A Crafty Killing | BOOK REVIEW

Katie Bonner was on her way to work when she saw the patrol cars within the vicinity of Artisans Alley. Upon talking to the police, she learned that Ezra Hilton, his late ex-husband’s business partner, died. Katie barely knows the man and the only person she thinks could help her is Seth Landers, McKinlay Mill’s only lawyer. Seth told her through the phone that Mr. Hilton made her executor of his estate which means she will assume responsibility at Artisans Alley whether she like it or not. Apart from her day job and her new obligation at the alley, Katie has found herself burdened with finding Ezra’s killer, because in the coming days another death will ensue. The place won’t be safe anymore for the vendors and customers, and for the most part, her own safety might be compromised.

A Crafty Killing is the first story in Lorraine Bartlett’s Victoria Square Mystery series. The series’ main protagonist is Katie Bonner, who is a strong independent woman. Her marriage isn’t a successful one, though before Chad’s death, there was a hope that they could still fix it and save their relationship. She’s living with a cat named Mason and supporting herself through a regular work as an office manager. Though the job pays well, her working relationship with Josh, the ‘boss from hell,’ wasn’t really good. She’s been bullied and belittled despite her quality work. The only thing that made her stay, aside from the salary was, it kept her busy. She diverted her attention to work instead of thinking about her ruined marriage and eventually, Chad’s death. However, everyone has a breaking point. Katie finally decided to quit as she couldn’t bear his boss’s attitude any longer. Now, she’s ready to face her newest obligation, the Artisans Alley.

But, how? Katie lacked knowledge on how the business operates, its financial status and she’s not even familiar with the people renting the place. The building structure was already old and the products aren’t selling well. What was left in her was already in a bad condition. Although, Katie still has an option to put it on sale after the probate instead of managing it herself.

Her duties doesn’t end there. Ezra’s suspicious death has to be resolved quickly or else Artisan’s Alley won’t be safe anymore. What if the killer is one of the vendors? Katie, wanting to help, discreetly conduct her own investigation by asking questions to the booth owners. As she digs deeper, Katie would find the link between the past and current deaths that will point to the real killer. There’s a lot of possible suspects. Like most of the murder mystery novel, the unlikely person is always the probable killer. The harmless ones have the most secrets to hide.

On the bright side, Katie develops friendship, particularly with these following characters:

Rose Nash is an old, lovable character who likes to read pocket books. I won’t forget her funny, romantic love story with the appliance store owner during her younger age. Edie Silver is a dependable and resourceful person who helps Miss Bonner in planning for the Halloween and Mini Christmas Festival at Artisans Alley. Tracy Elliot was in the same age group as Katie and was like a sister to her. Seth Landers, hiding his own sexuality, became Katie’s ally and the go-to person each time she has questions regarding the estate and the murder. And Andy Rust, the handsome pizza parlor owner, whom she developed a romantic relationship with.

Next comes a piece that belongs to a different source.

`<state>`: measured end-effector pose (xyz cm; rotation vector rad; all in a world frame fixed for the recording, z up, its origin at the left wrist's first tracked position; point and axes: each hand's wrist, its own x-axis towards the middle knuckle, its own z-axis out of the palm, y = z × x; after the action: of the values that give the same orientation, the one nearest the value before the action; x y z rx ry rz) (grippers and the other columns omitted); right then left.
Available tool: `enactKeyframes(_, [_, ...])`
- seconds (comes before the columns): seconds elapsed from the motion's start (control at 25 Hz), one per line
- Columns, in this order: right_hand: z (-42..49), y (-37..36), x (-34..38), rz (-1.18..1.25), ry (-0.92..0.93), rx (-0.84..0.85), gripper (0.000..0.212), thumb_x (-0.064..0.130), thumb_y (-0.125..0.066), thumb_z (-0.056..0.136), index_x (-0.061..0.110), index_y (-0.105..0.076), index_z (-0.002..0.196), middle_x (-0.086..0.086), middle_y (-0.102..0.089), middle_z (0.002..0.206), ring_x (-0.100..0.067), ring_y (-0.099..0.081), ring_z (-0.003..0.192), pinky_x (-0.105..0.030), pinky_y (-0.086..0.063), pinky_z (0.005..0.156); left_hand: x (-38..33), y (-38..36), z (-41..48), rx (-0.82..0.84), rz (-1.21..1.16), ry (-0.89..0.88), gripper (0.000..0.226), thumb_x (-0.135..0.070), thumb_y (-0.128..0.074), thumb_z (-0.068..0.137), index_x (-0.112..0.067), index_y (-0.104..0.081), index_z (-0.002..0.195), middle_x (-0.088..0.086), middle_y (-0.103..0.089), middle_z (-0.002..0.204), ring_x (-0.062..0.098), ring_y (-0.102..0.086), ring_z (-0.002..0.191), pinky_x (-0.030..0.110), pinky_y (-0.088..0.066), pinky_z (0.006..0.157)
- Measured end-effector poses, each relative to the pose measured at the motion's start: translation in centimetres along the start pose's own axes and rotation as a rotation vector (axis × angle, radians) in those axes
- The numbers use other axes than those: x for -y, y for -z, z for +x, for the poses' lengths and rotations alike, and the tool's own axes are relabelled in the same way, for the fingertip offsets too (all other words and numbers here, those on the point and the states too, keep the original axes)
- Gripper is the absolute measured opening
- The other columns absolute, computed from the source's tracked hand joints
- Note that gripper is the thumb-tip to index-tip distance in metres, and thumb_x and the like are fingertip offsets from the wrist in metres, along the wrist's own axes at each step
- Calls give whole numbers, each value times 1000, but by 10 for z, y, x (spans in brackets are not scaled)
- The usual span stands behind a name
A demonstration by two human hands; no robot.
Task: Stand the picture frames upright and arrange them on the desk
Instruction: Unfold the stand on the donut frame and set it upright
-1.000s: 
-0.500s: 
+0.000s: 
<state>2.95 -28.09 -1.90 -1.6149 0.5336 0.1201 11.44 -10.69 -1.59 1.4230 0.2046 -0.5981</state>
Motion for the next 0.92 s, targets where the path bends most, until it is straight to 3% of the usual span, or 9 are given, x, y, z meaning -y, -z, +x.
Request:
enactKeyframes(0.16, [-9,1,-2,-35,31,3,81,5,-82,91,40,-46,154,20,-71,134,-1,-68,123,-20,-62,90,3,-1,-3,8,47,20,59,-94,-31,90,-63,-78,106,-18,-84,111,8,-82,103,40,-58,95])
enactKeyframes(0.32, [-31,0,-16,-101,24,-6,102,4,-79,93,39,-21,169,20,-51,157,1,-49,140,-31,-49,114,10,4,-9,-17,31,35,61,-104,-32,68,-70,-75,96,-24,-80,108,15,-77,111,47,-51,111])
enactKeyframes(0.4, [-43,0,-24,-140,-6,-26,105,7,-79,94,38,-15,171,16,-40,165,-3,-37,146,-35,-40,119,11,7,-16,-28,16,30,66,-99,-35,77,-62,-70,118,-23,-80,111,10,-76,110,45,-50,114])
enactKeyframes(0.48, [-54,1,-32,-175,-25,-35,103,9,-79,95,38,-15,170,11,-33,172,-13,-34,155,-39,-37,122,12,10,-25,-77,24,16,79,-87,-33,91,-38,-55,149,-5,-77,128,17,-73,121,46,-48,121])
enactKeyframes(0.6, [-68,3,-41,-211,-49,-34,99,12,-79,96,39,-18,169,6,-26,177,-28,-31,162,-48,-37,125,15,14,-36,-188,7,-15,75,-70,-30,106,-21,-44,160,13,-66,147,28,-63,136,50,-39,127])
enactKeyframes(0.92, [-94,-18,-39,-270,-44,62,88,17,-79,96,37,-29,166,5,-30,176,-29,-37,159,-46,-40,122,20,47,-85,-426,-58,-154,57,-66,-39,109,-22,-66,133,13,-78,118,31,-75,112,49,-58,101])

This is a fun and easy read novel. I love the atmosphere of the book for the reason that Victoria Square is a dwelling for arts and crafts, coffee and tea shop, pizza parlor, goodies, and pastry shops. It is a happy place and I dream of owning one of those shops. Sadly, I didn’t see a mention of a bookstore.

The story was entertaining. I could say that Katie Bonner found a family at Artisans Alley. Ironic how she was avoiding this place before, but as time goes by, it’s becoming clear that her future lies in that place.

Bonus: At the end pages, the author inserted recipes of chocolate chip cookies, Scottish shortbread, raisin scones and oatmeal raisin nut cookies.


  • “Making decisions without a clear-cut plan was just plain dumb.”
  • “She didn’t need to decide what she wanted or needed to do today. Like Scarlett O’Hara, she’s think about it tomorrow.”
  • “I was hoping you wouldn’t let other people’s pettiness drive you away.”
  • “That’s what it takes to be successful. You’ve got to put your heart and soul into your business if you want it to thrive.”